▸ **Assigned task**
The answer must consist of every line in the data that contains "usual".

Source data
========================================
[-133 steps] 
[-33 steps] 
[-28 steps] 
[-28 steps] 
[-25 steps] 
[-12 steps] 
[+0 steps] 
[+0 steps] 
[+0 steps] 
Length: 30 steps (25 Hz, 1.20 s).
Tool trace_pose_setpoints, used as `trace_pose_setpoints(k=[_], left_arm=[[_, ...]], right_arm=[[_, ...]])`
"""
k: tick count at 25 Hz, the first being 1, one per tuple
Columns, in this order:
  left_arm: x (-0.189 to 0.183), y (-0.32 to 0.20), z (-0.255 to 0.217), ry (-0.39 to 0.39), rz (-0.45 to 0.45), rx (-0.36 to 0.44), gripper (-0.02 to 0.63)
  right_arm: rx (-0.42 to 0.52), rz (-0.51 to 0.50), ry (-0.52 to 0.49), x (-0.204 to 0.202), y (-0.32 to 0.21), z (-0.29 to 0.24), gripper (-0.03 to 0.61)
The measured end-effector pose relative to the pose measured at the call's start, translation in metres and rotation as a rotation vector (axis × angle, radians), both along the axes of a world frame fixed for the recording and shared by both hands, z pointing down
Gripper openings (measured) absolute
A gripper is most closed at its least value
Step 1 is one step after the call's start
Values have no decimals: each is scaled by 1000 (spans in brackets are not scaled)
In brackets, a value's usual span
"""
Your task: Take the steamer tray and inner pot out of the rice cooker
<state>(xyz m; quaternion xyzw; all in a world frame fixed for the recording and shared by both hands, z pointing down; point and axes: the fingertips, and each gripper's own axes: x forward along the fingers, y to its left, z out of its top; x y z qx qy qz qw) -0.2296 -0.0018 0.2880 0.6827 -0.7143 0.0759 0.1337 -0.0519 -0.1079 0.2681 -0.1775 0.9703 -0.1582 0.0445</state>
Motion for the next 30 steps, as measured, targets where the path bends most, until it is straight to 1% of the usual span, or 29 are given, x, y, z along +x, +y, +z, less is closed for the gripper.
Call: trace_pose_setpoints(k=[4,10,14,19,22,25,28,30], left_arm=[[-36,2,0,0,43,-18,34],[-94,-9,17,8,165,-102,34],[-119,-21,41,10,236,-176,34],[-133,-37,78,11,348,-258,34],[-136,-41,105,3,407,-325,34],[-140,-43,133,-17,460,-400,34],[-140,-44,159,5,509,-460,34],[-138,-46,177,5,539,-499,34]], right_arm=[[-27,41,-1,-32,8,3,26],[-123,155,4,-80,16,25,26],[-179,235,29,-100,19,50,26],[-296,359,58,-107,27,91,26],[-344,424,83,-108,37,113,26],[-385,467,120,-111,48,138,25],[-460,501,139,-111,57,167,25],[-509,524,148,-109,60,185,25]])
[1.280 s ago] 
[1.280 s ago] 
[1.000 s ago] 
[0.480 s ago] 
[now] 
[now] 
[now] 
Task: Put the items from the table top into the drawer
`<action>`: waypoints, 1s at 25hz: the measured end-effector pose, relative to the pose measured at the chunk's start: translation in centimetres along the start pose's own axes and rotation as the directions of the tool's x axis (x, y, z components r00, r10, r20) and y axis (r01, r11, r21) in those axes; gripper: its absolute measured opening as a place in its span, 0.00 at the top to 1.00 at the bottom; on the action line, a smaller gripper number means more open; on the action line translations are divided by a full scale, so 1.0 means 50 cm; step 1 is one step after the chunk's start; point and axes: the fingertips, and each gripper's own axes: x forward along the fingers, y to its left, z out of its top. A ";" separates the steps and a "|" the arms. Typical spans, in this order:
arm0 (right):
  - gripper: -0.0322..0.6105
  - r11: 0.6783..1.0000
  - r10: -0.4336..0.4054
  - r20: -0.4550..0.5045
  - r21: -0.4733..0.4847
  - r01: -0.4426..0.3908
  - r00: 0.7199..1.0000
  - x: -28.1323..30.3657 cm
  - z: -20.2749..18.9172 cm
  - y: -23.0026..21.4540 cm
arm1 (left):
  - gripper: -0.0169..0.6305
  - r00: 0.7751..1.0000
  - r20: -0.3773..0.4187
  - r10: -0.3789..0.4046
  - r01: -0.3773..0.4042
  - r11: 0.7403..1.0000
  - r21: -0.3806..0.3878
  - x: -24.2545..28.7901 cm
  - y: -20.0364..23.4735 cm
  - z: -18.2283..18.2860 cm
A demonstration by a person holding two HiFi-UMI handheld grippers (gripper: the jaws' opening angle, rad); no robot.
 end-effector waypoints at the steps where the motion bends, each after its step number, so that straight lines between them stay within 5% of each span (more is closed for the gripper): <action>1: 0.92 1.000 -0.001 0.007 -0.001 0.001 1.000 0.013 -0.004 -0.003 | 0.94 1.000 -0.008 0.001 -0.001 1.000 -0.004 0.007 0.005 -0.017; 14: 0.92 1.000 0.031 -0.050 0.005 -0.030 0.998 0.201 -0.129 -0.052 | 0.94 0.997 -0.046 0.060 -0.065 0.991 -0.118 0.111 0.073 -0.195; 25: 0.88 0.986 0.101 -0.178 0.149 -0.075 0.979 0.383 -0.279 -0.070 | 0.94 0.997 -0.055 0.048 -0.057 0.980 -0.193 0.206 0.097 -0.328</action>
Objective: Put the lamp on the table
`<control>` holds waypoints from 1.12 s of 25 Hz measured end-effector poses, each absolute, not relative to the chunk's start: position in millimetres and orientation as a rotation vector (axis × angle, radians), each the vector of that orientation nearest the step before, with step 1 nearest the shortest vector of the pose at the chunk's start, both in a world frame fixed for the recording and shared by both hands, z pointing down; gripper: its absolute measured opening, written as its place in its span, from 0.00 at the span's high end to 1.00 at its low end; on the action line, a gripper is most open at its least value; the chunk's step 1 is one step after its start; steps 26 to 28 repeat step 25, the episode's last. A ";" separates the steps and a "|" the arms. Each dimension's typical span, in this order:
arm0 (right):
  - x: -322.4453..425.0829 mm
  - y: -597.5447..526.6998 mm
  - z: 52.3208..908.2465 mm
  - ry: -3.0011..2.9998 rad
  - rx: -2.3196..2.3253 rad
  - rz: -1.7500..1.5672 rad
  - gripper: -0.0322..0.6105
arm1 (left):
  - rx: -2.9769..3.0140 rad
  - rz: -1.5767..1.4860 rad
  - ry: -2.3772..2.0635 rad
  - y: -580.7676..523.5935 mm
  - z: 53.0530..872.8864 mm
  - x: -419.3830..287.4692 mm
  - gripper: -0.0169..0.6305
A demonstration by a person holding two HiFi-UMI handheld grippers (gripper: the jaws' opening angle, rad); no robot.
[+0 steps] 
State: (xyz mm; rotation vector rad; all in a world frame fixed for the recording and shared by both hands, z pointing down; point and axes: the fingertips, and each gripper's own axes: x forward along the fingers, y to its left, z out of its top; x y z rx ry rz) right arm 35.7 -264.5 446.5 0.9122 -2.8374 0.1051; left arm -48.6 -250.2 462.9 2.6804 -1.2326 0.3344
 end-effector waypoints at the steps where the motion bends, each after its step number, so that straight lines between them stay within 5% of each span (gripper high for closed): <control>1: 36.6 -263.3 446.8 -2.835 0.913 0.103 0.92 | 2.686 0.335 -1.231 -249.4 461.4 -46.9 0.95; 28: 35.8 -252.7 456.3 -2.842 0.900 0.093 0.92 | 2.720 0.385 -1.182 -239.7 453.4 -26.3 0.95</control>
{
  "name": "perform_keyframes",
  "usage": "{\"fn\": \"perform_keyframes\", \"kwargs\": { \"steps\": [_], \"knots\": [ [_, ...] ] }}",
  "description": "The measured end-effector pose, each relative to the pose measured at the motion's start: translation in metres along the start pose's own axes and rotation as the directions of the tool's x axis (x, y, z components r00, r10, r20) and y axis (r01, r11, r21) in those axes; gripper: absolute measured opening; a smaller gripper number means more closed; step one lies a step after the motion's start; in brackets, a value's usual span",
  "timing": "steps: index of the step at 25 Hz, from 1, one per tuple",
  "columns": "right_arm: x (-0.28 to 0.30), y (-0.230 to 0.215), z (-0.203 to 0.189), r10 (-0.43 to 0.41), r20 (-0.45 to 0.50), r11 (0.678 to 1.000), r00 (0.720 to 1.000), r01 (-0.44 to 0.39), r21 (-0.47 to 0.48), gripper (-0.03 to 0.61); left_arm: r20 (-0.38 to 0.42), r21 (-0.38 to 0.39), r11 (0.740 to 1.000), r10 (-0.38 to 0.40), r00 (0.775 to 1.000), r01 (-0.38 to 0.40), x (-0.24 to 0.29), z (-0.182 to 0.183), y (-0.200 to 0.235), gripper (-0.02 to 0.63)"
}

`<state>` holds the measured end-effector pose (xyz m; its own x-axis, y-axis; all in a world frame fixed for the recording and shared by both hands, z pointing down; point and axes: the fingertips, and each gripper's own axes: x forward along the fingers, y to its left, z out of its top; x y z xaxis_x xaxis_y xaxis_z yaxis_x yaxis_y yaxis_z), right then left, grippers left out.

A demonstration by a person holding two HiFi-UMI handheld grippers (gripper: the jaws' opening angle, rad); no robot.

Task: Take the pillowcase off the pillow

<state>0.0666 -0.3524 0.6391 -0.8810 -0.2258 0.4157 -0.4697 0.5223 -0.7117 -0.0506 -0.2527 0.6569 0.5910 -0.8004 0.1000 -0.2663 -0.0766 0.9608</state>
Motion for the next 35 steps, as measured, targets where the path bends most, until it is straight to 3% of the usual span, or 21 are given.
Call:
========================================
▸ **Task response**
In brackets, a value's usual span
Motion for the next 30 steps, as measured, targets where the path bends most, until it is straight to 1% of the usual span, or 29 are given, x, y, z along +x, +y, +z, less is closed for the gripper.
  "description": "The measured end-effector pose, each relative to the pose measured at the motion's start: translation in metres along the start pose's own axes and rotation as the directions of the tool's x axis (x, y, z components r00, r10, r20) and y axis (r01, r11, r21) in those axes; gripper: absolute measured opening; a smaller gripper number means more closed; step one lies a step after the motion's start; in brackets, a value's usual span",
Motion for the next 35 steps, as measured, targets where the path bends most, until it is straight to 3% of the usual span, or 21 are given.

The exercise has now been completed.